Was Susan Sontag the Last Public Intellectual? Nancy Kates on Making ‘Regarding Susan Sontag’

Share:

Trying to capture the range and brilliance of the late Susan Sontag, perhaps our most illuminating public intellectual, is a heady task, but documentarian Nancy Kates does a wonderful job of it in her documentary Regarding Susan Sontag. I went into this movie seeing Sontag as an idea, a voice on a page, and I came out of it with far more clarity about who Sontag was as a woman. Not just the quick-witted, sharp-barbed thinker who was able to clarify and elucidate our greatest achievements and most horrifying fears; she was, above all, a person, with all that entails — difficult and prickly, brave and curious, maddening and enlightening. Regarding Susan Sontag premieres on HBO Monday, December 8, and I took the chance to talk to Kates about how the documentary came together.

Flavorwire: How did you strike a balance in the documentary about appealing to Sontag fans versus Sontag newbies?

Nancy Kates: We’re always trying to balance what are the people who know too much about her are going to think versus the people who know nothing. It’s tricky, the people who know a lot, I felt a little intimidated by those people. There will be 5000 people that know about Sontag and the New York Review of Books and the post-war history of magazines like Partisan Review and then there’s 300 million Americans and I was like okay, maybe we should make the film for them. It was a very tricky balance but i did feel that maybe it’s a better thing to focus on them and to not worry so much about those inside baseball sort of people.

What kind of gossip did you have to cut from the film?

I learned dish, but a gentleman never reveals his secrets.

What did Sigrid Nunez have to say about Sontag? She wrote a fascinating memoir, Sempre Susan, about her relationship with her when she was dating Sontag’s son.

She’s interesting because she wrote a couple of articles before she wrote the book — and the book came out right before our interview — and the book is much more complicated than the articles. When I interviewed her, she was very positive about Susan. I think she’s more positive than negative about Susan.

I thought all the interviewees were very earnest, and hopeful. A few of them had what I called “post-Sontag stress disorder” and I couldn’t talk to them on camera. Some of them needed this outlet to talk about her. It’s a delicate thing to talk to someone about their friend or ex-lover who’s no longer alive.
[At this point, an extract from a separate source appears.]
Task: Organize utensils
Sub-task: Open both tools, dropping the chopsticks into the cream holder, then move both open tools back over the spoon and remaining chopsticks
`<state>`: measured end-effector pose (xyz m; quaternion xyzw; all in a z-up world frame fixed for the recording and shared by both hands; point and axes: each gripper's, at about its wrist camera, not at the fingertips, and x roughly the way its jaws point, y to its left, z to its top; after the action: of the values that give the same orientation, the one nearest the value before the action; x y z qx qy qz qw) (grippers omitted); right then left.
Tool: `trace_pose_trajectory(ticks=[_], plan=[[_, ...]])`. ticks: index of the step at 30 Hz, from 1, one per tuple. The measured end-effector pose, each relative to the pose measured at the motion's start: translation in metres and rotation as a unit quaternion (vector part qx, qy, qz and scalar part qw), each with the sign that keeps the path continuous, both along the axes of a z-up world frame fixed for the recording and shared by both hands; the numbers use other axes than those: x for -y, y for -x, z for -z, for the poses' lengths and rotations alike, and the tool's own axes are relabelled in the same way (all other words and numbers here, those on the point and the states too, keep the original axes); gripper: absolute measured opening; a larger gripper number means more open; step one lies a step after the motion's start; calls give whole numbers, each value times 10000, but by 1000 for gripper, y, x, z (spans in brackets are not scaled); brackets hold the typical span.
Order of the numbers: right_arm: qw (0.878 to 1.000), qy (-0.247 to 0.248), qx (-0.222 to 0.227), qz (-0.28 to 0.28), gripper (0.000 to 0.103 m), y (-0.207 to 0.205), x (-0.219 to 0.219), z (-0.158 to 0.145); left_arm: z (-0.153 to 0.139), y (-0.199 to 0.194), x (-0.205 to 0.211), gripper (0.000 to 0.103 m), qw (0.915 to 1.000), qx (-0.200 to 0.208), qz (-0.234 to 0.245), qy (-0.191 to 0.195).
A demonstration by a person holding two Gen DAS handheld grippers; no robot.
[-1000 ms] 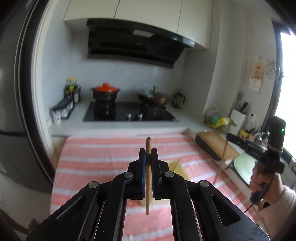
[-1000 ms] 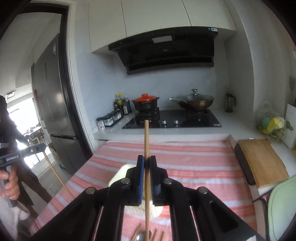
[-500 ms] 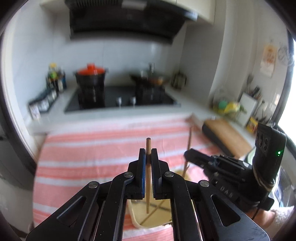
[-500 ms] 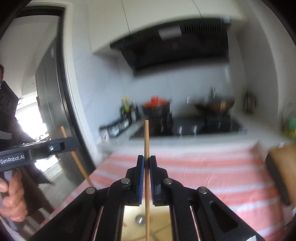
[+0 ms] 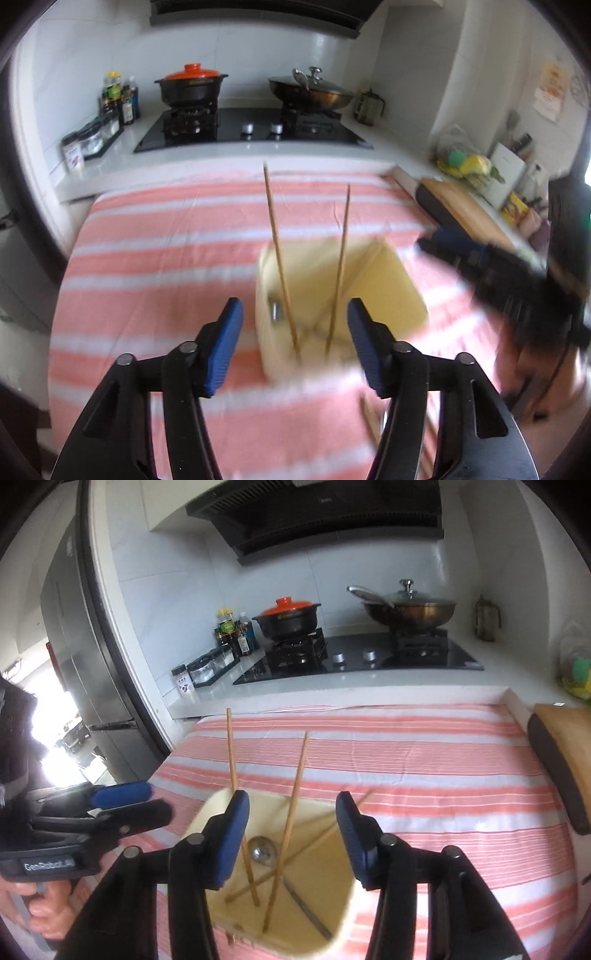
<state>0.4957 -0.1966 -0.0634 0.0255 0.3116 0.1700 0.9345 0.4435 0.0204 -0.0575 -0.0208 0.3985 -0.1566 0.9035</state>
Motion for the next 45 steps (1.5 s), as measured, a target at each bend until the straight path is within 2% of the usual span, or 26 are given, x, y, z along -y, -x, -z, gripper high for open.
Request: trace_pose_trajectory(ticks=[3, 6, 9, 11, 13, 15, 18, 21, 23, 25, 30, 33, 36, 39, 42, 45], plan=[[9992, 379, 150, -25, 52, 45, 12, -9, 9, 64, -12, 69, 9995, 103, 116, -292], [9960, 834, 307, -7, 54, 95, 23, -12, 15, 113, -13, 73, 9979, 393, -99, -506], [9886, 1436, 418, 153, 55, 159, 33, -1, 18, 164, -9, 77, 9957, 675, -277, -576], [9831, 1755, 358, 383, 55, 199, 38, 9, 19, 191, -10, 84, 9944, 756, -292, -683], [9837, 1696, 251, 538, 55, 229, 43, 14, 17, 206, -10, 84, 9944, 691, -87, -794], [9863, 1515, 198, 616, 55, 249, 45, 17, 5, 215, -11, 84, 9926, 860, -149, -845], [9884, 1317, 238, 715, 55, 269, 49, 18, -13, 234, -16, 84, 9915, 1138, -256, -568], [9881, 1290, 254, 801, 55, 281, 51, 16, -18, 252, -24, 89, 9915, 1216, -392, -258], [9877, 1299, 287, 822, 55, 288, 49, 14, -17, 263, -30, 91, 9931, 1077, -452, 33], [9880, 1265, 363, 809, 55, 295, 49, 12, -12, 272, -34, 91, 9947, 935, -404, 154], [9889, 1151, 511, 794, 55, 302, 43, 5, 3, 288, -43, 92, 9938, 924, -587, -208], [9908, 1022, 496, 732, 55, 306, 39, 2, 19, 288, -46, 92, 9949, 699, -576, -447], [9885, 1215, 563, 702, 55, 315, 36, 1, 30, 292, -53, 92, 9933, 684, -732, -583], [9852, 1401, 564, 809, 55, 326, 40, 5, 43, 292, -67, 92, 9941, 468, -947, -250], [9844, 1415, 402, 966, 55, 332, 52, 14, 65, 284, -76, 92, 9947, -12, -988, 273], [9831, 1476, 205, 1064, 55, 335, 61, 26, 80, 277, -68, 92, 9953, -319, -836, 382]])
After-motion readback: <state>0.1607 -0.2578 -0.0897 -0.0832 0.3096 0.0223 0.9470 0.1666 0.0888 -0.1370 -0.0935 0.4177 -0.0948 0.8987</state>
What was it like to find footage of Sontag making a movie in Sweden?

It was really interesting and occasionally at film festivals I get asked is it daunting to make a film about a woman with ideas about cinema? She’s daunting as a figure in general. She’s obsessed with cinema, feature films, and her films are interesting but they’re not amazing. It was such a gold mine that she was there on camera.

What kind of footage could you get and use of Sontag?

I loved Susan fighting with Norman Mailer. I loved that she was mentioned in a feature film (Bull Durham), there’s more that they didn’t mention — Zelig, and there’s a part in RENT.

What do you hope people take away from Regarding Susan Sontag?

I just hope that it encourages people to think, and to go to bookstores. Then you have to read Susan, or participate in public life in some way.

Will we ever have an intellectual like Sontag again?

Part of it is that we’re in a different moment now. It’s more democratic. Some of it’s insipid, and some of it’s kind of great. I think critics and our intellectuals aren’t as lionized as they were in her era — and they may have a less prominent role in culture.